Please don’t get me wrong about this; I absolutely love snow. If I had my way, we’d be living in a winter wonderland from 1 December to 28 February every year. But I simply do not understand why the country has to come to a stop because of it. We get a cold snap and everything skids to a halt. What gives people? Surely it is not that difficult. We were given ample warning that this was going to happen; it’s not like we’ve never seen snow before. We had it last year, and the year before that, and the year before that as well.
For instance, in the early hours of Saturday morning, the temperatures dropped and we had heavy thunder and lightening, with lots of hailstones; which due to the dry conditions and low temperatures, didn’t melt, giving the appearance of snow. That was Saturday, and it was light, and managable, and it really should have been the clue for the City Council to get their act together. However, this would have involved joined-up thinking, or God-forbid, thinking – so obviously that didn’t happen.

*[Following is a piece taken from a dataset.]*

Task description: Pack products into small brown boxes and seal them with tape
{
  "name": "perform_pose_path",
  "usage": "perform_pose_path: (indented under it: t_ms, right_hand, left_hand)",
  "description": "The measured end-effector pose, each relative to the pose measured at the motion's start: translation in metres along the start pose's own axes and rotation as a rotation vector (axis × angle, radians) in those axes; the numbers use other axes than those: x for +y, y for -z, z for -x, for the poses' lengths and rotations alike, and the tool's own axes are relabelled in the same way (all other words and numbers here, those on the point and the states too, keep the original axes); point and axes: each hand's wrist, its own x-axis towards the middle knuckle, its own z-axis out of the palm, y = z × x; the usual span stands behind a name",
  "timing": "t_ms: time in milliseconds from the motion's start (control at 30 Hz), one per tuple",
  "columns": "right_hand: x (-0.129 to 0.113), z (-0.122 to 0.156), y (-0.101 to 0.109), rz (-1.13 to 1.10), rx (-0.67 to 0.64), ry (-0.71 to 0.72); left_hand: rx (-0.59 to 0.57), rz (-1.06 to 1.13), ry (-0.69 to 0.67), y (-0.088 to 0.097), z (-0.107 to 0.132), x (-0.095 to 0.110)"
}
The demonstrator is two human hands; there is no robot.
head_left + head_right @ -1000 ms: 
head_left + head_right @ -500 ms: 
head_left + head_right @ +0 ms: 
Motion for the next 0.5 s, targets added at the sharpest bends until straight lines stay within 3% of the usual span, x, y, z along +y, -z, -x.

Fancy a laugh? Here’s the Dublin City Council’s road salting plan. What I find really fascinating about it, on a local scale, is that Cooley Road in Drimnagh is salted, yet Errigal Road isn’t. Despite the fact the Errigal is a busier road, with three bus routes, and heavy pedestrian traffic as people slip slide their way up to the shops, butchers, greengrocers, chemist and post office at the top of the road. But naturally it’s perfectly reasonable to grit Cooley Road, and blithely ignore Errigal. (I have just pointed this out to the Roads Department of the City Council, so we shall see what they have to say on the matter.)
It’s not as if we haven’t had the practice of snow and ice; last January we’d a month of it. One would have thought that the Council might just have got the jist of by now, or Bertie Ahern like, are they suffering from selective memory loss? Did they conveniently forget last year’s month of snow and ice? Granted, they handled it so badly that, if I was them I’d want to repress that memory also.
Snow is really a wondrous thing. Despite, the chill and the inconvenience, it brings out the best in people. It really brings out our inner children, and people walk around in flurries of snow, wrapped up in childhood delight. And there’s a wonderful feeling of “Dig for Britain” – yes, the snow has arrived and it’s made life more difficult, but life must go on. We must force it to go on. This was illustrated last year by the Drimnagh Residents’ Association who, very proactively, started knocking on people’s doors, checking on the isolated and the elderly; making sure that they had enough provisions in, and offering to go to the shops, post office, etc, for the more infirm members who of the community, who had been immobilized by the the ice.
So therefore, I would implore the City Council to get off its arse, and to actually put in a decent effort to plough the roads. Why not use the New York model, and affix snow-ploughs to the front of the bin lorries? And also, probably more importantly – salt the footpaths! The city centre is a like an icerink, not to mention the conditions in Drimnagh. The City Council is showing it’s typical disregard for pedestrians and indefatigable belief that the motorcar must reign supreme within the city centre so the roads are salted, so that cars can travel, with absolutely no heed paid to the plight of pedestrians. This is not good enough.
This is Day Five of “the Snow”, and compared to the heavy drifts that have fallen on parts of Carlow, Kildare and Wexford, Dublin has gotten off very lightly. The chances are that we could have another five days of this, at least. Now, we’re faced with two choices: let everything slide to a halt, or not. So let’s take the latter; let’s “Dig for Dublin.”